Amis de l'OCB bien fournie, du PCP bien dilué, et du LSD bien coloré, The Paperhead, le trio chevelu de Nashville semble au premier abord, avoir tout pour vous plaire. Inspirés par le psyché-rock des 60's et 70's, ils sont ce qu'on peut appeler des hommes de traditions. On devine leur fascination précoce pour les compilations Nuggets où l'on faisait des tubes sur un simple groove, et une ligne de basse qui colle au bassin ("Back to those days"), mais aussi les heures à allumer des fumigènes pour voir la sainte vierge au milieu de leur garage ("Can't keep my eyes open" très 13th floor elevators, "Gettin Older"), et les blocages neuronals après avoir trop écouté Sergent Pepper et Revolver ("Easy Living").

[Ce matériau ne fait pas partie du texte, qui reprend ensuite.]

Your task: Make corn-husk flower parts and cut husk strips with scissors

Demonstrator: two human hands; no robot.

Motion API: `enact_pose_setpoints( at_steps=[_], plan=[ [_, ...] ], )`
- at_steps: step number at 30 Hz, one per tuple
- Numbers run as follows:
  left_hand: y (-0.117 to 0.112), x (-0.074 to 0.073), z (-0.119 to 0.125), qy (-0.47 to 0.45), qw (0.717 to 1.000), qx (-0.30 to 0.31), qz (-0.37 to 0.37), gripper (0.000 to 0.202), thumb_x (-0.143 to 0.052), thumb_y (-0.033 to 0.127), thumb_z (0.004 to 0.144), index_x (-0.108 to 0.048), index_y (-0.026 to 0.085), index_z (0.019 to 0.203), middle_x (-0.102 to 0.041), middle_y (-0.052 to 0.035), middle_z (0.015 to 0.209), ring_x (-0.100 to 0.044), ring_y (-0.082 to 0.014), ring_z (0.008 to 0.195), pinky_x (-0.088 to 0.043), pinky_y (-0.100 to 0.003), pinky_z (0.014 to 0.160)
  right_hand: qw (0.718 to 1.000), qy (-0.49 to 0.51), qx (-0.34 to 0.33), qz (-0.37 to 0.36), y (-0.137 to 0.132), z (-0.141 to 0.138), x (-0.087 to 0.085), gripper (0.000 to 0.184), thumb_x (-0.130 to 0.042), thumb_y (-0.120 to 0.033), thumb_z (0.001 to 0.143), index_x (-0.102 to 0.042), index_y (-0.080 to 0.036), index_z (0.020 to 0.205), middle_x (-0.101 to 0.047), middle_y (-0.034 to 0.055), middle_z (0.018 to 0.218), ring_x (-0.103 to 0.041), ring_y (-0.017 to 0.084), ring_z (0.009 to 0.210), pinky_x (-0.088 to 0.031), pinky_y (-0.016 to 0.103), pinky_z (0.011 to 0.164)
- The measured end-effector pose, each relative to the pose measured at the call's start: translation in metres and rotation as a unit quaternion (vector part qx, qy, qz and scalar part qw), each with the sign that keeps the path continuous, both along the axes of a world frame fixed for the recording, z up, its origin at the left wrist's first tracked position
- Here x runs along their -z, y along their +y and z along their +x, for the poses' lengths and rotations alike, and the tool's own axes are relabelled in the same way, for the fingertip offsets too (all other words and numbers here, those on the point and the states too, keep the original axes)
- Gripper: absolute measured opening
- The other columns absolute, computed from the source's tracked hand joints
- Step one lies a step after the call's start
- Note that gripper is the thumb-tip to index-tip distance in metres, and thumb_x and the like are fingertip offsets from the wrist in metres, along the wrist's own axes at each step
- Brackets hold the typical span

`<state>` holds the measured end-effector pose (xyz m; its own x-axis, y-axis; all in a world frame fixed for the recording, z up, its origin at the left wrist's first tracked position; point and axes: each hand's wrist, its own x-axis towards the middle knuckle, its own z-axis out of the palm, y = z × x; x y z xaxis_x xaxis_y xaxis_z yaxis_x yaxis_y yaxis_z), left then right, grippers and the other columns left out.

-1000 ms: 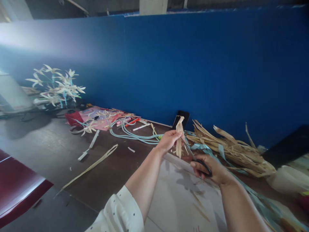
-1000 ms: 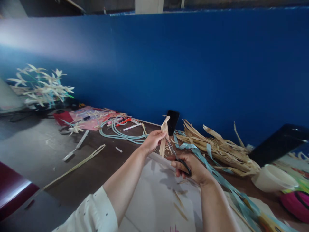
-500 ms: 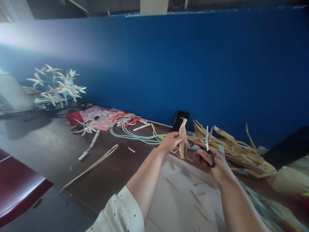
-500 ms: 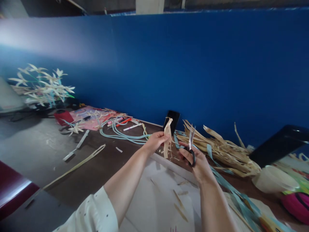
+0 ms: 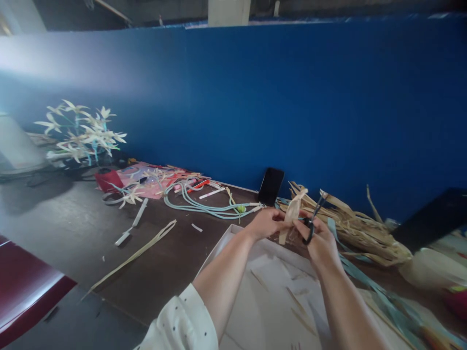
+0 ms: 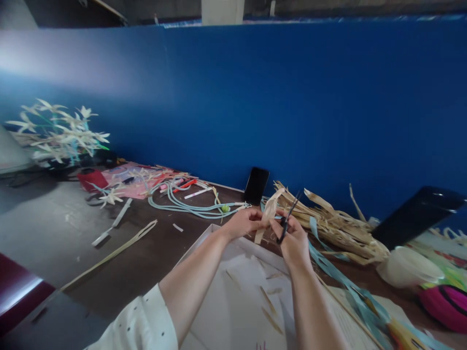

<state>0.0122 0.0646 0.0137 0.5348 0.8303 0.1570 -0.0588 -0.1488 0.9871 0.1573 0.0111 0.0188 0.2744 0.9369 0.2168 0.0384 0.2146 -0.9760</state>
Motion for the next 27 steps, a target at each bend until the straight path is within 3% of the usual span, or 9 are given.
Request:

The Paperhead ne sonnent vraiment pas comme un groupe américain (plutôt anglais), ni un groupe du 21ème siècle d'ailleurs, mais plutôt un groupe oublié de la création du psychédélique-rock, peut-être même trop prévisible pour provoquer autre chose que la nostalgie. La faute à des morceaux quelques fois broyées dans l'auto-contemplation ("Come Again?", L'instru bruitiste "Wisdom"), et une sensation générale d'immaturité (18 ans de moyenne d'âge) dans la composition. On attend donc des progrès, même si cet album éponyme a ses bons moments. A réserver aux collectionneurs d'antiquités, qui se satisferont de la démarche purement revivaliste.